Is it mandatory to have a WSDL definition accessible using ?wsdl?
No, it's not.
A WSDL is used to describe a web service contract and is provided because it allows tools to automate generation of client stub code for calling the specified web service. Exposing the WSDL at the same location as the web service with ?wsdl appended to it is just very handy and that's the convention everybody uses.
People and tools look for the WSDL at that location and frameworks automatically expose it at that location but it's just a convention. As to my knowledge this isn't specified in any specification (or at least none that I could find).
Sometimes though you don't want to provide a WSDL that everybody can look at and try to create a client because it's a private web service and you only want to give access to your partners, not to everybody. At that point you can disallow the ?wsdl URL and provide the WSDL only to your partners by using an alternative channel. You can even e-mail it if you don't want it exposed online.
So you can choose whatever channel to expose it. Just remember that because people and tools are following this convention they are used to see it there and some (poorly written) tools might choke in a different extension, for example.

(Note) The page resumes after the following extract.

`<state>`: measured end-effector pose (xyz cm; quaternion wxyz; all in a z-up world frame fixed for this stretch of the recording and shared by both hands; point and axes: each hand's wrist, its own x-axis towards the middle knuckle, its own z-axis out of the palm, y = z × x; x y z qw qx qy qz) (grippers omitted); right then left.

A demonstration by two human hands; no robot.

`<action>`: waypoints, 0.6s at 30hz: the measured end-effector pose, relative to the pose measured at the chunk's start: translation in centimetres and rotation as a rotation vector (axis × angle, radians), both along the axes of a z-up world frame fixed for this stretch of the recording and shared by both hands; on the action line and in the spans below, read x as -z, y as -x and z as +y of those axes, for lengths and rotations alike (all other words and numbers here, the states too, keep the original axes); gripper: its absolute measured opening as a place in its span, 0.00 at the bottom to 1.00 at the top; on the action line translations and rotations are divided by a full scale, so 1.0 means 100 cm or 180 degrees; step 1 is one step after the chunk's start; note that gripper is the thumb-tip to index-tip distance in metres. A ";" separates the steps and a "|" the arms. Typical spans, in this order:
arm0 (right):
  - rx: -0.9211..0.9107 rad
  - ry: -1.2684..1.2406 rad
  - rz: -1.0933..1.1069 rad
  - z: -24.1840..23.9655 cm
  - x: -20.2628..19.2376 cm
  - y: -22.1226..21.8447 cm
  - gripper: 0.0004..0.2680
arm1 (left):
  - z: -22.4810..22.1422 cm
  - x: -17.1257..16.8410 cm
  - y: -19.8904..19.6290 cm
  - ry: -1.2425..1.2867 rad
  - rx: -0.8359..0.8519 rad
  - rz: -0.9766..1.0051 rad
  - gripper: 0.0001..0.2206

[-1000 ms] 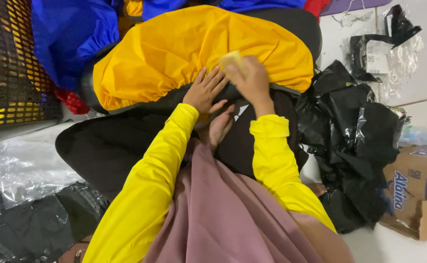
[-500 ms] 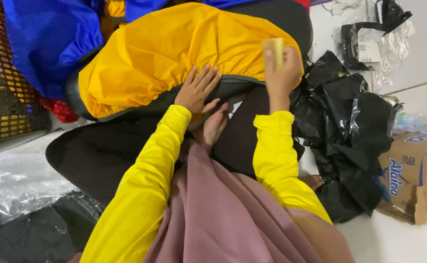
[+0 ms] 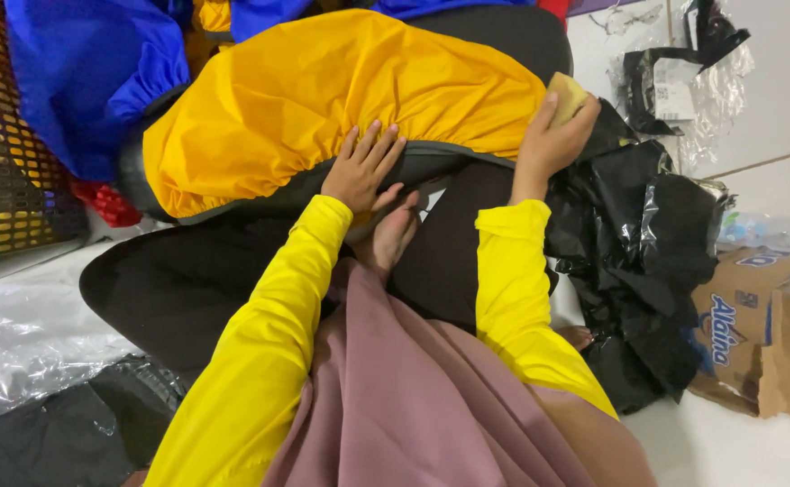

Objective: Cleaning a yellow fabric item with a sponge, folding it, and packing it into a clear plastic bag followed by a black shipping bag.

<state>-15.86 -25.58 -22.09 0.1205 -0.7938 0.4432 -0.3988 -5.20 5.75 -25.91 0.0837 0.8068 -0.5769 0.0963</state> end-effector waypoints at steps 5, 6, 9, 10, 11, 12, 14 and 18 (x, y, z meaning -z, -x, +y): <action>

P.S. One other thing I wanted to mention - which isn't strictly related to this answer but kinda reinforces the convention - is the new ?singleWsdl option in WCF 4.5.
WCF, as most other tools, exposes the WSDL at the ?wsdl address but uses xsd:import statements with external schemas. Some frameworks were not able to process WSDL with imported dependencies so people started to write customizations over WCF to have a flat WSDL exposed, so much so that in the latest version of WCF Microsoft decided to add this feature out of the box.
But for backward compatibility they needed to keep the ?wsdl endpoint as it was (returning a WSDL document with xsd:import statements inside) and were forced to add a new query parameter for the flat WSDL: ?singleWsdl. I'm sure this idea will be picked up by other web service vendors and providers as well.
No, Its not mandatory to have ?wsdl access, but its recommended way.
Its worth noting that most clients will try to append "?wsdl" to your URL and will try to access WSDL file, Hence its highly recommended to setup it.